SUPPLIED INFORMATION Start Marker

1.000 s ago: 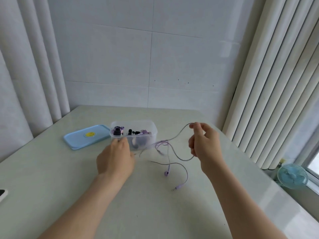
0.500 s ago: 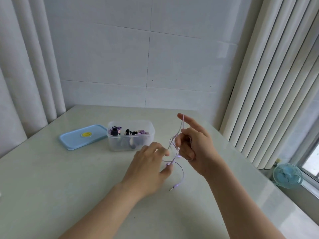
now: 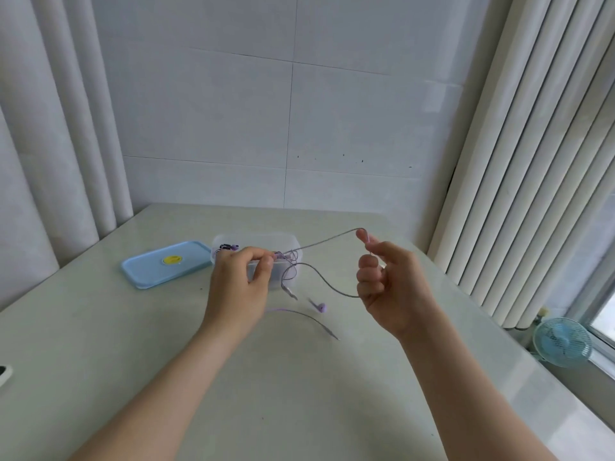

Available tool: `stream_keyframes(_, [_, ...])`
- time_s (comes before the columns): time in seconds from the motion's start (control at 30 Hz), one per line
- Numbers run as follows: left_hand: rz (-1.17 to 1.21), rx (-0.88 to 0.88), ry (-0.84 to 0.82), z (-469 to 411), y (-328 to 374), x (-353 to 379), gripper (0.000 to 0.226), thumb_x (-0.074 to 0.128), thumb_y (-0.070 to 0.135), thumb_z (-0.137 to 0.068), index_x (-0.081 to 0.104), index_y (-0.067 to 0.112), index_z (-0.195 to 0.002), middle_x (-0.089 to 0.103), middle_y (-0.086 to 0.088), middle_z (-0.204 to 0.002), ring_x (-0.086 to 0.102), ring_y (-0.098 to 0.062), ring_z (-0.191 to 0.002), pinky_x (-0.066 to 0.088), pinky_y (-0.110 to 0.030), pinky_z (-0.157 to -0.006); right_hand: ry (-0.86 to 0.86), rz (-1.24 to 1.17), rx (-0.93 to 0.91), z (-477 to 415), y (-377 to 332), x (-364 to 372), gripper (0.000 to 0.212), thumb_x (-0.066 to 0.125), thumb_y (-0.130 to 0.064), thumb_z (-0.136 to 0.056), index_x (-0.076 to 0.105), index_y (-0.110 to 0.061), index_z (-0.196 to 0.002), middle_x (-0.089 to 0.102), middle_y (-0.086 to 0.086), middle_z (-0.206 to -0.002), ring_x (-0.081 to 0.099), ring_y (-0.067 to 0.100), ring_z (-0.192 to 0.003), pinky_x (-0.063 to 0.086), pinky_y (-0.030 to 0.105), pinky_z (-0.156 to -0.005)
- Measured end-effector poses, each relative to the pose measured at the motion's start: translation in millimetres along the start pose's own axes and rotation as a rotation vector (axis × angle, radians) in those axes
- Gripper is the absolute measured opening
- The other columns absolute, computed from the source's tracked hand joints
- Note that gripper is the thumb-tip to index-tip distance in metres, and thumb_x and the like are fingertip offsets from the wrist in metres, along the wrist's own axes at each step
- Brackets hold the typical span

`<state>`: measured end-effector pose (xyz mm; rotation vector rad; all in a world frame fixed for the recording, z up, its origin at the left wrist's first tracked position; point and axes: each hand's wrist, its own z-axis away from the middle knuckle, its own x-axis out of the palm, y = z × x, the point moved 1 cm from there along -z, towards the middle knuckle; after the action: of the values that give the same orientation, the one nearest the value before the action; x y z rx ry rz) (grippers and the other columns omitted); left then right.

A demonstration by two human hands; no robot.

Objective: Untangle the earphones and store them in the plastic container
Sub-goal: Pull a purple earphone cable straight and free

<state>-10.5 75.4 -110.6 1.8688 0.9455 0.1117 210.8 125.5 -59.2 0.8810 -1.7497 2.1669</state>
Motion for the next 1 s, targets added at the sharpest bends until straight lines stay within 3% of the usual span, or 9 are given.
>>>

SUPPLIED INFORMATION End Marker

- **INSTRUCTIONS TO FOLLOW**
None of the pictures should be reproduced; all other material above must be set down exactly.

- **ANSWER TO THE EXERCISE**
1.000 s ago: 
0.500 s ago: 
now: 

Available tool: `stream_keyframes(_, [_, ...])`
- time_s (comes before the columns): time in seconds from the motion's start (control at 30 Hz), one per line
- Numbers run as follows: left_hand: rz (-1.17 to 1.21), rx (-0.88 to 0.88), ry (-0.84 to 0.82), z (-469 to 411), y (-328 to 374), x (-353 to 379), gripper (0.000 to 0.226), thumb_x (-0.074 to 0.128), thumb_y (-0.070 to 0.135), thumb_z (-0.137 to 0.068), index_x (-0.081 to 0.104), index_y (-0.067 to 0.112), index_z (-0.195 to 0.002), middle_x (-0.089 to 0.103), middle_y (-0.086 to 0.088), middle_z (-0.204 to 0.002), ring_x (-0.086 to 0.102), ring_y (-0.098 to 0.062), ring_z (-0.191 to 0.002), pinky_x (-0.066 to 0.088), pinky_y (-0.110 to 0.030), pinky_z (-0.157 to -0.006); right_hand: ry (-0.86 to 0.86), rz (-1.24 to 1.17), rx (-0.93 to 0.91), z (-477 to 415), y (-377 to 332), x (-364 to 372), gripper (0.000 to 0.212), thumb_x (-0.066 to 0.125), thumb_y (-0.130 to 0.064), thumb_z (-0.136 to 0.056), index_x (-0.076 to 0.105), index_y (-0.110 to 0.061), index_z (-0.196 to 0.002), middle_x (-0.089 to 0.102), middle_y (-0.086 to 0.086), middle_z (-0.206 to -0.002), ring_x (-0.081 to 0.099), ring_y (-0.067 to 0.100), ring_z (-0.192 to 0.003), pinky_x (-0.063 to 0.086), pinky_y (-0.030 to 0.105), pinky_z (-0.156 to -0.005)
- Measured end-effector poses, each relative to the pose measured at the motion's start: translation in millimetres along the start pose's own axes and rotation as a rotation vector (axis × angle, radians) in those axes
- Gripper is the absolute measured opening
- The other columns absolute, computed from the source's tracked hand joints
- Note that gripper is the thumb-tip to index-tip distance in metres, and thumb_x and the like are fingertip offsets from the wrist in metres, along the wrist's own axes at each step
- Brackets hold the typical span

`<state>`: measured end-effector pose (xyz mm; rotation vector rad; all in a world frame fixed for the recording, z up, its origin at the left wrist's first tracked position; point and axes: each hand's wrist, its own z-axis away from the middle knuckle, its own x-axis out of the palm, y = z × x, the point moved 1 cm from there along -z, towards the middle knuckle; after the action: of the values that give the same orientation, the one nearest the value before the action; x y z rx ry rz) (grippers and the other columns omitted); left then right.

A demonstration by two human hands; no robot.

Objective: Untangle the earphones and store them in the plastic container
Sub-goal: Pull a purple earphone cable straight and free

<state>-10.5 75.4 -110.6 1.8688 0.9455 0.1117 210.8 125.5 -59.2 0.8810 -1.7497 2.1669</state>
Motion for the next 1 s, targets added at the sharpest bends until straight lines stay within 3% of the usual span, or 9 are given.
>>>

No additional output is required.